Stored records
((

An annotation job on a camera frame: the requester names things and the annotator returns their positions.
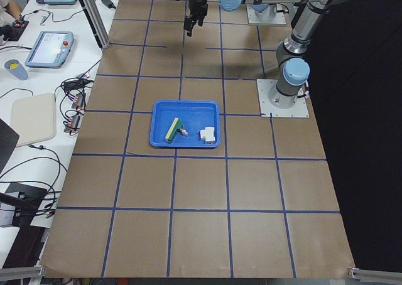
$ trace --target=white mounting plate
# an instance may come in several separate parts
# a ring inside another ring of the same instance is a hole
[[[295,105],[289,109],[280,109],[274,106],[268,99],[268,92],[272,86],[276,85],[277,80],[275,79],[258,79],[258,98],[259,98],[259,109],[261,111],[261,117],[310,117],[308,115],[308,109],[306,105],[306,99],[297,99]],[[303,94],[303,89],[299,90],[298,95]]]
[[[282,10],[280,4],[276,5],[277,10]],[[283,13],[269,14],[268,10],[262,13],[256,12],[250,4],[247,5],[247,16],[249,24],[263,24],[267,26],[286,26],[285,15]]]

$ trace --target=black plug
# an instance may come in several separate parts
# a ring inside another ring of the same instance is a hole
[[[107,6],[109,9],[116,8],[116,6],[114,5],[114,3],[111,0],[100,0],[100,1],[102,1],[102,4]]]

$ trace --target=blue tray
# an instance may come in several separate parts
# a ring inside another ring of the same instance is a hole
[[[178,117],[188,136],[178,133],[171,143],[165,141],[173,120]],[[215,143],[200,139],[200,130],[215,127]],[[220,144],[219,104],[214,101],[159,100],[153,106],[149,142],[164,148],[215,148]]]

))
((

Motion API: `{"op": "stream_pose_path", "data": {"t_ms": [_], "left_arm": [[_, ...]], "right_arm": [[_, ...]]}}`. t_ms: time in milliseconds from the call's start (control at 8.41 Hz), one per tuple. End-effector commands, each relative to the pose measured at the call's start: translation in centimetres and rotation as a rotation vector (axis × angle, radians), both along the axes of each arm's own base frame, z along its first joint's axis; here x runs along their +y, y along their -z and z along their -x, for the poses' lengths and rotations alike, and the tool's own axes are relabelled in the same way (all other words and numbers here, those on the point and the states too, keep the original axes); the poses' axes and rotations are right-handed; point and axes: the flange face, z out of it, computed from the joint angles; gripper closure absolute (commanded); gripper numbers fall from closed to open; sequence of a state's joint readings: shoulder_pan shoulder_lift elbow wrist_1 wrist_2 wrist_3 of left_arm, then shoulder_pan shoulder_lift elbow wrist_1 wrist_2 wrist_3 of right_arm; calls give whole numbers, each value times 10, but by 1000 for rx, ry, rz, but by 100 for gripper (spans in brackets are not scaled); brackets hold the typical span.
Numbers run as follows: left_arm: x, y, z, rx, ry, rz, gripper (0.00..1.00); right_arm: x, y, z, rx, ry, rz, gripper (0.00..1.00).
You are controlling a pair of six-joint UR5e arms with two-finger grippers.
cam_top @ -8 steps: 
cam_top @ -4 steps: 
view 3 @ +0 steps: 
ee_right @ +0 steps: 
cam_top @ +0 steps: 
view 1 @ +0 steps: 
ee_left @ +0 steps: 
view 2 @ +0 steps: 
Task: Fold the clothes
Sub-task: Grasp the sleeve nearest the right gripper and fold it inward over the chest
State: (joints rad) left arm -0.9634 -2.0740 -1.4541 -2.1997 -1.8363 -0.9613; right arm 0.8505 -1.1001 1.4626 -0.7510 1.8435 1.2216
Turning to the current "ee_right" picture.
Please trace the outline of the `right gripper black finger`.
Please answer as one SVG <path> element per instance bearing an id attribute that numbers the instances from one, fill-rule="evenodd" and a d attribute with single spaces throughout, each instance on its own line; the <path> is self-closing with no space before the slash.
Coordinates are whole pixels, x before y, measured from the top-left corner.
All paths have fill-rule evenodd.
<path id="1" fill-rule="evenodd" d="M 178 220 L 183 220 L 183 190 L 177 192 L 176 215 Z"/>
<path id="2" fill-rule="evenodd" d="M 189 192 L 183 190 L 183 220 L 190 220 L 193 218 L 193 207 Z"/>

))

### ACTIVITY
Take every line from the data above that holds "steps" and copy it out.

### ANSWER AREA
cam_top @ -8 steps: 
cam_top @ -4 steps: 
view 3 @ +0 steps: 
ee_right @ +0 steps: 
cam_top @ +0 steps: 
view 1 @ +0 steps: 
ee_left @ +0 steps: 
view 2 @ +0 steps: 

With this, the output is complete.